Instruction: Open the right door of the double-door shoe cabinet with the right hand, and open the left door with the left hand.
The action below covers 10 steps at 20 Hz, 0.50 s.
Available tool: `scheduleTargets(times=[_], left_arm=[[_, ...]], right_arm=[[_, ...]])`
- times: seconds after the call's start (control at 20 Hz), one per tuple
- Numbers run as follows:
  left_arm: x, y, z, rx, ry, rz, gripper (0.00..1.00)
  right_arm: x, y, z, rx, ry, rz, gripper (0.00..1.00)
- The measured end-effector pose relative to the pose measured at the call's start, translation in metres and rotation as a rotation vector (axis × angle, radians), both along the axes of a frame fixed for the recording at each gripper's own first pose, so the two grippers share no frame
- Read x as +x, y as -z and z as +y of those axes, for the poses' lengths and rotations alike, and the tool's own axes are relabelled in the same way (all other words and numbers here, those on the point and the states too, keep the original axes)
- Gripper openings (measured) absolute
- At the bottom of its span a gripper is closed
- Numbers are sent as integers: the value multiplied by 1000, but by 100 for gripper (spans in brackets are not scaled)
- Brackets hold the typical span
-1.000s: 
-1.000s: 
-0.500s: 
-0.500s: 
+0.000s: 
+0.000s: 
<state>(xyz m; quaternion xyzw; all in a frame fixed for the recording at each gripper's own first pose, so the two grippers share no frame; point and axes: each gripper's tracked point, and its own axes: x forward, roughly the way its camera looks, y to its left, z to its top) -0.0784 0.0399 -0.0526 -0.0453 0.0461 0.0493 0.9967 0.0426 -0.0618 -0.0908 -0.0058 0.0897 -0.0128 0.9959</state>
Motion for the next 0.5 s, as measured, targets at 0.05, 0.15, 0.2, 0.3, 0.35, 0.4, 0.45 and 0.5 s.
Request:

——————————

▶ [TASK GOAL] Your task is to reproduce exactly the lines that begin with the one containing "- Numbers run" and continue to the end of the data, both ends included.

▶ [EXERCISE OUTPUT]
- Numbers run as follows:
  left_arm: x, y, z, rx, ry, rz, gripper (0.00..1.00)
  right_arm: x, y, z, rx, ry, rz, gripper (0.00..1.00)
- The measured end-effector pose relative to the pose measured at the call's start, translation in metres and rotation as a rotation vector (axis × angle, radians), both along the axes of a frame fixed for the recording at each gripper's own first pose, so the two grippers share no frame
- Read x as +x, y as -z and z as +y of those axes, for the poses' lengths and rotations alike, and the tool's own axes are relabelled in the same way (all other words and numbers here, those on the point and the states too, keep the original axes)
- Gripper openings (measured) absolute
- At the bottom of its span a gripper is closed
- Numbers are sent as integers: the value multiplied by 1000, but by 100 for gripper (spans in brackets are not scaled)
- Brackets hold the typical span
-1.000s: 
-1.000s: 
-0.500s: 
-0.500s: 
+0.000s: 
+0.000s: 
<state>(xyz m; quaternion xyzw; all in a frame fixed for the recording at each gripper's own first pose, so the two grippers share no frame; point and axes: each gripper's tracked point, and its own axes: x forward, roughly the way its camera looks, y to its left, z to its top) -0.0784 0.0399 -0.0526 -0.0453 0.0461 0.0493 0.9967 0.0426 -0.0618 -0.0908 -0.0058 0.0897 -0.0128 0.9959</state>
Motion for the next 0.5 s, as measured, targets at 0.05, 0.15, 0.2, 0.3, 0.35, 0.4, 0.45 and 0.5 s.
Request:

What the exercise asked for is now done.